Keeping campaign promises could be disastrous

Last week 20 Washoe County residents filed a new political party for the state — the Nevada Constitution Party.

Las Vegas Review-Journal capitol reporter Ed Vogel wrote, “Otilia Krapff, the executive director of the new party, said every state but Nevada already has a Constitution Party and she and the others want governments to downsize, taxes to be lowered, term-limits placed on federal elected officials and ‘people elected who say what they are going to do and stick with it.’ ”

Actually, Nevada does already have a Constitution Party. It’s just not called that. Nevada’s Independent American Party, which was formed as a vehicle for George Wallace’s 1968 presidential candidacy, is the Nevada affiliate of the Constitution Party. Last year, the IAP’s line on the Nevada ballot was given over to CP presidential nominee Virgil Goode, the IAP hosted Nevada appearances of Goode, and the IAP’s Janine Hansen is the Western states chairwoman of the Constitution Party.

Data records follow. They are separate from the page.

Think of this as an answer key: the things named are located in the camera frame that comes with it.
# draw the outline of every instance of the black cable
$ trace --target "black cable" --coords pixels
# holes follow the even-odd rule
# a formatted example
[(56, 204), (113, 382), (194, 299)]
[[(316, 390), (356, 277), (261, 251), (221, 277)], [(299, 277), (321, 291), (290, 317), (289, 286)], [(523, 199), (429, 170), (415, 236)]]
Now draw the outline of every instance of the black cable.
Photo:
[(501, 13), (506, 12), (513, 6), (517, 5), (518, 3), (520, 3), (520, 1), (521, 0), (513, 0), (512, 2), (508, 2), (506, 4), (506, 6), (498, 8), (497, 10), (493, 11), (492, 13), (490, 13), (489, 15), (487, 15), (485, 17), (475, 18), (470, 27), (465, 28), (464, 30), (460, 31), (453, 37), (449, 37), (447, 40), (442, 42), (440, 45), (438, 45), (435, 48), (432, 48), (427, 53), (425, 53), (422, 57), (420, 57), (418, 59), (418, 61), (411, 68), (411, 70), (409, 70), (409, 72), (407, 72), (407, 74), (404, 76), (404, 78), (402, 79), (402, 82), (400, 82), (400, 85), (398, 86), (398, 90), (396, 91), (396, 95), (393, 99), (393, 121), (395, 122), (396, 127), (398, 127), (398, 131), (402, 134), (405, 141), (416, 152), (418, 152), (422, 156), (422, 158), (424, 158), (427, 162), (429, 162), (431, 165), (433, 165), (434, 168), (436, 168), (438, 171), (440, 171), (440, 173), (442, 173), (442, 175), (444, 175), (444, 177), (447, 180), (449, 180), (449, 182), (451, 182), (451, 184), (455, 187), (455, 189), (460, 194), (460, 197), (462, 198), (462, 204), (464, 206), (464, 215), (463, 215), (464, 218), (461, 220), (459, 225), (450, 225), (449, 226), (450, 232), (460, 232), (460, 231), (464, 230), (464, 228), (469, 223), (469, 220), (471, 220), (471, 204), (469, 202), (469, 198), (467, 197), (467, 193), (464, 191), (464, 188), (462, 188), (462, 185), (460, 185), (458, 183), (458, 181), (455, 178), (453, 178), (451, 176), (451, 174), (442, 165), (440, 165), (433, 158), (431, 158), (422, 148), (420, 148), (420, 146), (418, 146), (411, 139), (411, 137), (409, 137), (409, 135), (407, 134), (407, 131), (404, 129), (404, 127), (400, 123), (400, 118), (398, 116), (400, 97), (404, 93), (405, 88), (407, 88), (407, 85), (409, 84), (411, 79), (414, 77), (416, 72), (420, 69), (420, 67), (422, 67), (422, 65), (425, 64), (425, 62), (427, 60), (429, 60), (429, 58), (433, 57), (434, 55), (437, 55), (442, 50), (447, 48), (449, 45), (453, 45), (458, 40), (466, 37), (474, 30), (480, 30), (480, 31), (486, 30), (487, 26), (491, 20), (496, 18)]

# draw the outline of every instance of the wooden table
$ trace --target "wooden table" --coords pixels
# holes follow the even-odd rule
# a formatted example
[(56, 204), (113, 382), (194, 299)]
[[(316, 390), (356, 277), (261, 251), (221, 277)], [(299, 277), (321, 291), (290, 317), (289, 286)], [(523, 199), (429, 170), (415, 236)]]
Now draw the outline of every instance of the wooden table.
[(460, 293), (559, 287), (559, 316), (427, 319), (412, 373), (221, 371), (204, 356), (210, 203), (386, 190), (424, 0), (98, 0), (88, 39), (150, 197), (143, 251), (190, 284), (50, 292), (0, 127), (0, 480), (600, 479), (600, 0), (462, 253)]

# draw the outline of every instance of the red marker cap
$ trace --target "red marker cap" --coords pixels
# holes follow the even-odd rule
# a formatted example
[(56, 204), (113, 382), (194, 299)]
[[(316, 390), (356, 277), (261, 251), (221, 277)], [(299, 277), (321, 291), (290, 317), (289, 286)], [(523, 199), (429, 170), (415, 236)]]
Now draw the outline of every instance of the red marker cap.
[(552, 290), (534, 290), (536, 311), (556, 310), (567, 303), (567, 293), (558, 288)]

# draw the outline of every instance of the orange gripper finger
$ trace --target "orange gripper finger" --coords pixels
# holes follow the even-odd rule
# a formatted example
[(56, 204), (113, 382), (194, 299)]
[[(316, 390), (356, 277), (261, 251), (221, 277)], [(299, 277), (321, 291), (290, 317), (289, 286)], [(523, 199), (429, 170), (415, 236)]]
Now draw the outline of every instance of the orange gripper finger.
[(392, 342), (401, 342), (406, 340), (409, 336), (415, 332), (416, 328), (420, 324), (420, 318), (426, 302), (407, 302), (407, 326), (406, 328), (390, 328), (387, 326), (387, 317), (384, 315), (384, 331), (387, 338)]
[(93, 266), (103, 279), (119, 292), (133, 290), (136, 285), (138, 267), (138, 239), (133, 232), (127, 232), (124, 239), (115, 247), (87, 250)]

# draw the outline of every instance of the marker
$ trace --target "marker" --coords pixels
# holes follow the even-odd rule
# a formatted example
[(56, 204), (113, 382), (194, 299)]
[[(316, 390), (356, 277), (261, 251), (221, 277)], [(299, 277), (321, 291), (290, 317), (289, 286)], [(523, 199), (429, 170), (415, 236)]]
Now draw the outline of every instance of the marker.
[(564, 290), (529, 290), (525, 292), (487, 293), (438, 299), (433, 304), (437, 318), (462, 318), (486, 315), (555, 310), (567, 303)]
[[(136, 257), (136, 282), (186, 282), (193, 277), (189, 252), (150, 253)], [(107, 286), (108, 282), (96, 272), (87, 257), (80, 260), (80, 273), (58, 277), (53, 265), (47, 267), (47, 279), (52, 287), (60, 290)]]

But that wasn’t the part that really caught my eye in Vogel’s story. It was the quote from Krapff that political candidates should “say what they are going to do and stick with it.”

Why is that a good idea?

Imagine that a candidate ran for the House in the 1938 election on a campaign of “no new taxes.” Starting in 1940, the Congress started enacting the largest tax increases in U.S. history, first to pay for military preparedness and then, after 1941, for war against Japan and Germany. Should that candidate have stuck with his anti-tax position?

In 1928 Herbert Hoover was elected president as a laissez faire candidate who would continue President Calvin Coolidge’s hands-off attitude toward the business community. When that unregulated business community caused the massive financial collapse that caused the Great Depression, Hoover was as good as his word. For three years after the stock market crash, Hoover kept his campaign promise, refusing to use federal power to revive the economy. His commitment to small government and laissez faire economics prevented him from doing anything substantive, and his belief that the business community would right itself and the nation caused the Depression to stretch out for the rest of his term and become almost a semi-permanent institution. And when Hoover did act, he sometimes made things worse, prolonging the Depression, as when he pitted the U.S. against the world’s businesspeople by signing a high tariff law.

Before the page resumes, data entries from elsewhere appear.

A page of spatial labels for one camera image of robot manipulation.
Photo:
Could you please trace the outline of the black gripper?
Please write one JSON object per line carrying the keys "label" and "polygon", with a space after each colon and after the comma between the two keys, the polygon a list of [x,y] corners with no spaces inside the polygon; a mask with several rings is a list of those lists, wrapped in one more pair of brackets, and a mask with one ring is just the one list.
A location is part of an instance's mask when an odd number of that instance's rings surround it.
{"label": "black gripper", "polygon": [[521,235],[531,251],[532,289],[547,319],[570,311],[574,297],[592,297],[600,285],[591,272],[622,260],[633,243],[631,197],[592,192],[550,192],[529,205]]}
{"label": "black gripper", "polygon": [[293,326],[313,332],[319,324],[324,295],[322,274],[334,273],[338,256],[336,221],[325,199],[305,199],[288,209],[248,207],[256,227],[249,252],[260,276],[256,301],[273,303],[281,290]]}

It was tragic for those who lived in misery and even died of disease or malnutrition that Hoover could not change his position.

In Nevada in 1950, Republican Charles Russell was elected governor on a pledge not to raise taxes. He had failed to anticipate what effect that pledge would have on the state’s parents and children in the entirely foreseeable postwar frenzy. The troops had come home from World War II mostly in 1946. It was during Russell’s governorship that the baby boom started being felt in state and local programs and agencies and, above all, in the schools.

The Nevada birthrate jumped 57 percent in the first five months of 1947 over the same period of 1946. The state’s school system neared collapse. A state that always had low taxes suddenly could not pay for desperately needed school construction and the cost of educating the largest classes in history.

Parents organized to demand higher taxes, but Russell decided to stick with his campaign pledge. Nevadans lost four long years because it was held hostage to his promise. In 1954 he was re-elected without a no-taxes pledge and the state was finally able to pay for an adequate (although not more) school system. Until then, baby boomers had suffered through inferior early educations.

The first George Bush is often faulted for breaking his 1988 “no new taxes” pledge. But imagine the economic consequences if he had not. During the Reagan decade the nation had lived on hot checks and its economy was being damaged by the consequences of deficit spending. The deficit had more than tripled in 10 years and was a drag on the economy.

Franklin Roosevelt, who replaced Hoover as president, once said that he believed he should “take a method and try it. If it fails, admit it frankly and try another. But above all, try something.”

Keeping every campaign promise would have a nice abstract, ivory tower symmetry, but in the real world it would be a disaster. Those like the Constitution Party organizers want candidate allegiance to dogma, not candidates who learn from experience.

Dennis Myers is a veteran and Nevada journalist.